▶ **PROBLEM TO SOLVE**: Starting from the top of the entries below and ending with the line containing "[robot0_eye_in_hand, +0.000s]", restate every line word for word, pictures omitted.

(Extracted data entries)
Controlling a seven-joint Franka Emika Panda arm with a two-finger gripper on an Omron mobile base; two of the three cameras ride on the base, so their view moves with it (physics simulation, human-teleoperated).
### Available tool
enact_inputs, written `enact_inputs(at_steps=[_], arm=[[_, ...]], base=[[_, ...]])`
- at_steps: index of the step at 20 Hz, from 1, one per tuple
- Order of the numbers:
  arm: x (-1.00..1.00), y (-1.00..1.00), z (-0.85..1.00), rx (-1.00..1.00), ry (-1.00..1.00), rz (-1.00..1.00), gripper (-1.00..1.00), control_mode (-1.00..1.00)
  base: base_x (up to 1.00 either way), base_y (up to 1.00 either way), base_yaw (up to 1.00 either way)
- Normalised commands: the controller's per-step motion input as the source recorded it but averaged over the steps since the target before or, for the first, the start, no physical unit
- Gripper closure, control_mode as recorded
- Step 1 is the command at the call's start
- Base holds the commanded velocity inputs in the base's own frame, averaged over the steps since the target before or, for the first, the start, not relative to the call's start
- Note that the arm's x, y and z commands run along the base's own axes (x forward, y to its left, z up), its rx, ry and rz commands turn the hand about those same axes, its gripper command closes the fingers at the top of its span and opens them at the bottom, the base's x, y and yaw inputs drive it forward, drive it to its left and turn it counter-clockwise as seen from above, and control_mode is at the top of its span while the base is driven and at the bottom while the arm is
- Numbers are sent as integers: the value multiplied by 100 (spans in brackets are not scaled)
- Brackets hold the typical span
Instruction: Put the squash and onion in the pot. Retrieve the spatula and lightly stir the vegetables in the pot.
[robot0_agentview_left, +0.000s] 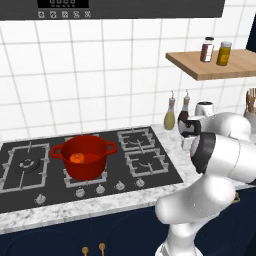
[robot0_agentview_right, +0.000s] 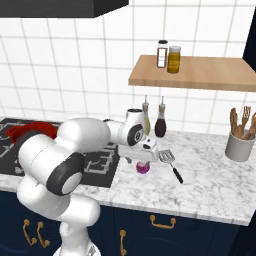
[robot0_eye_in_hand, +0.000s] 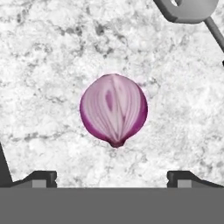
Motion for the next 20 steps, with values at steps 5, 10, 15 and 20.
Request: enact_inputs(at_steps=[5,10,15,20], arm=[[26,-3,-32,0,5,0,-100,-100],[21,-6,-30,0,4,0,-100,-100],[18,-9,-24,0,5,0,-100,-100],[12,-5,-22,0,5,0,-100,-100]], base=[[0,0,0],[0,0,0],[0,0,0],[0,0,0]])
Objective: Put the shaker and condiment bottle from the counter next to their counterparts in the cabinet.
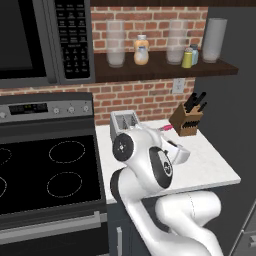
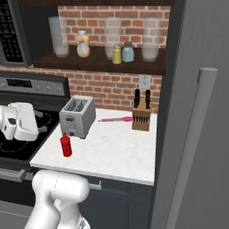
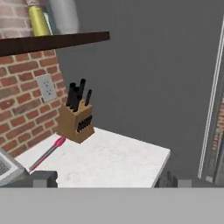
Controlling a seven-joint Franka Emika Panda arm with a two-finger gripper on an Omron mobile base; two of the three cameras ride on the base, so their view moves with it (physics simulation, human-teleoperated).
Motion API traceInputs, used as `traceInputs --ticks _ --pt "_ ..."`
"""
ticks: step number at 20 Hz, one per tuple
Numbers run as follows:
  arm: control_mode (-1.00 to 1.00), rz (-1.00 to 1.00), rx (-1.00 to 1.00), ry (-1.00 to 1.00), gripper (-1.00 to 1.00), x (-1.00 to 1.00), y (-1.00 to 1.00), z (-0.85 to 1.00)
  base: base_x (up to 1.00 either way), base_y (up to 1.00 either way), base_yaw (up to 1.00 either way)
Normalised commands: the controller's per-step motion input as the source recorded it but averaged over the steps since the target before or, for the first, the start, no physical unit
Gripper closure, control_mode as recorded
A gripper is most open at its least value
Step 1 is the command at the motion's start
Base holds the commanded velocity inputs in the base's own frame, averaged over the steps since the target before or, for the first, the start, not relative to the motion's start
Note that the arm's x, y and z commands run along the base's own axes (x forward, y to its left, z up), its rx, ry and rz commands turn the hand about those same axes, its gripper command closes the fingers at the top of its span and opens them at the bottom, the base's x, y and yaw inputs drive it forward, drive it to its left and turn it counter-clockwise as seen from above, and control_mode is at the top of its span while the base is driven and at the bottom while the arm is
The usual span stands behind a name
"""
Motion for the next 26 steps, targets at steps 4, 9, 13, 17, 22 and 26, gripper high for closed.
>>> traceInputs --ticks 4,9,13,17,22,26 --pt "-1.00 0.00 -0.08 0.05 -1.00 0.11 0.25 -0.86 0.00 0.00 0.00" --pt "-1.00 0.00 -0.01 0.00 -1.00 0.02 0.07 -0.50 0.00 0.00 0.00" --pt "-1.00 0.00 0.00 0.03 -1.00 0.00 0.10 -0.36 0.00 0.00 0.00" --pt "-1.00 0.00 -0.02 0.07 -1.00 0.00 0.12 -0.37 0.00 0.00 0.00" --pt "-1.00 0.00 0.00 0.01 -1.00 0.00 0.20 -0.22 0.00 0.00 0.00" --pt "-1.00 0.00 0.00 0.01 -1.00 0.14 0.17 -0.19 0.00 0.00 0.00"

▶ **TASK ANSWER**:
Controlling a seven-joint Franka Emika Panda arm with a two-finger gripper on an Omron mobile base; two of the three cameras ride on the base, so their view moves with it (physics simulation, human-teleoperated).
### Available tool
enact_inputs, written `enact_inputs(at_steps=[_], arm=[[_, ...]], base=[[_, ...]])`
- at_steps: index of the step at 20 Hz, from 1, one per tuple
- Order of the numbers:
  arm: x (-1.00..1.00), y (-1.00..1.00), z (-0.85..1.00), rx (-1.00..1.00), ry (-1.00..1.00), rz (-1.00..1.00), gripper (-1.00..1.00), control_mode (-1.00..1.00)
  base: base_x (up to 1.00 either way), base_y (up to 1.00 either way), base_yaw (up to 1.00 either way)
- Normalised commands: the controller's per-step motion input as the source recorded it but averaged over the steps since the target before or, for the first, the start, no physical unit
- Gripper closure, control_mode as recorded
- Step 1 is the command at the call's start
- Base holds the commanded velocity inputs in the base's own frame, averaged over the steps since the target before or, for the first, the start, not relative to the call's start
- Note that the arm's x, y and z commands run along the base's own axes (x forward, y to its left, z up), its rx, ry and rz commands turn the hand about those same axes, its gripper command closes the fingers at the top of its span and opens them at the bottom, the base's x, y and yaw inputs drive it forward, drive it to its left and turn it counter-clockwise as seen from above, and control_mode is at the top of its span while the base is driven and at the bottom while the arm is
- Numbers are sent as integers: the value multiplied by 100 (spans in brackets are not scaled)
- Brackets hold the typical span
Instruction: Put the squash and onion in the pot. Retrieve the spatula and lightly stir the vegetables in the pot.
[robot0_agentview_left, +0.000s] 
[robot0_agentview_right, +0.000s] 
[robot0_eye_in_hand, +0.000s] 

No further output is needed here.